The job is to find each line in the entries holding the string "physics" and copy that line.
----------------
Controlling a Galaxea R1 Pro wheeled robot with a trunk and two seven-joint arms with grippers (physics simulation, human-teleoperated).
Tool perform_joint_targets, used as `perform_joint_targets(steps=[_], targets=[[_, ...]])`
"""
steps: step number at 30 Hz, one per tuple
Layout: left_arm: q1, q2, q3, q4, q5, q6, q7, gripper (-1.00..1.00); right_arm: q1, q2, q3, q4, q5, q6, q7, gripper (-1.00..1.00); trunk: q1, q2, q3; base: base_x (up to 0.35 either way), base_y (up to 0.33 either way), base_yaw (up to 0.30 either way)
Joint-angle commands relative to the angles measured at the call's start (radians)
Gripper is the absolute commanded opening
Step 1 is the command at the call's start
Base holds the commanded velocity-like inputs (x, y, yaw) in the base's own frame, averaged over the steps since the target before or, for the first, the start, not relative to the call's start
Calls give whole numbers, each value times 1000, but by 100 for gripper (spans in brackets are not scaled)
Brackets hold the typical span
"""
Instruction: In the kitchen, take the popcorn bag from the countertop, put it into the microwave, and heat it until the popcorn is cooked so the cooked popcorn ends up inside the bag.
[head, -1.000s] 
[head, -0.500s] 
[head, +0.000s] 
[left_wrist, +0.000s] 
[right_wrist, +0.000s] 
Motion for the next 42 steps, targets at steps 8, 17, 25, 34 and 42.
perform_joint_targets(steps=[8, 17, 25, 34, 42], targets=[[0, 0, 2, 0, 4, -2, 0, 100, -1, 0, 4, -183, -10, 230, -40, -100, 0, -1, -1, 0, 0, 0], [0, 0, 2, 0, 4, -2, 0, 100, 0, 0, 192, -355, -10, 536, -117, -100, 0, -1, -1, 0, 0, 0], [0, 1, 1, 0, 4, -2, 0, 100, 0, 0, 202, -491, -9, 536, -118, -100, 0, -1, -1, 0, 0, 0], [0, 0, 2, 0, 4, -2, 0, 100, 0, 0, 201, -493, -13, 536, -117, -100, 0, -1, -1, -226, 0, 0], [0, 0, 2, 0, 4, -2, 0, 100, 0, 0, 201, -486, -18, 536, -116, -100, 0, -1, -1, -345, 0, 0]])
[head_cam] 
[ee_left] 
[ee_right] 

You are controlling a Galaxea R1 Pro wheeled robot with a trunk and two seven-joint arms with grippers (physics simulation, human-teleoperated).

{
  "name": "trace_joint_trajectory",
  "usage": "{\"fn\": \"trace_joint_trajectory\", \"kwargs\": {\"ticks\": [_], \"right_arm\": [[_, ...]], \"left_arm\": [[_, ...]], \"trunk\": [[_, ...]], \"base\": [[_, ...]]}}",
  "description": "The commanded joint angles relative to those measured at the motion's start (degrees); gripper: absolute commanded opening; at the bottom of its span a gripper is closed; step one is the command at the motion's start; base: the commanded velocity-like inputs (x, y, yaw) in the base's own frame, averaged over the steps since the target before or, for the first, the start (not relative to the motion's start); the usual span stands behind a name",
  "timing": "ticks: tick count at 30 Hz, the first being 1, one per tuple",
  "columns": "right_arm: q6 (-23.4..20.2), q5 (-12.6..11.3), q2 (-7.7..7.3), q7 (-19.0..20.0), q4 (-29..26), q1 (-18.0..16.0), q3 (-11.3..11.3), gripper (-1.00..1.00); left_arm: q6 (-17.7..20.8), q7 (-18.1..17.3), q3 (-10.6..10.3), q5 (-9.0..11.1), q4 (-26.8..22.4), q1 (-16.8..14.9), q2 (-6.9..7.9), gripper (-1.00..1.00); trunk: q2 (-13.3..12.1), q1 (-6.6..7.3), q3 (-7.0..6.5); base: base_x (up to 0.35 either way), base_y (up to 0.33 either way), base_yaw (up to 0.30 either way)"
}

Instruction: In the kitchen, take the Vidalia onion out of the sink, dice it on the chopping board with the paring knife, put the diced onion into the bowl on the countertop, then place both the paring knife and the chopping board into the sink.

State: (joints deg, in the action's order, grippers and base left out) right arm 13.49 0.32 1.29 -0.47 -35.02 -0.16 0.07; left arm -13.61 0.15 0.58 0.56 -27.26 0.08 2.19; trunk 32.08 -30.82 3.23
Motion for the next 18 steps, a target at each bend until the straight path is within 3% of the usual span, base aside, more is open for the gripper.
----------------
» **Response**:
Controlling a Galaxea R1 Pro wheeled robot with a trunk and two seven-joint arms with grippers (physics simulation, human-teleoperated).
You are controlling a Galaxea R1 Pro wheeled robot with a trunk and two seven-joint arms with grippers (physics simulation, human-teleoperated).

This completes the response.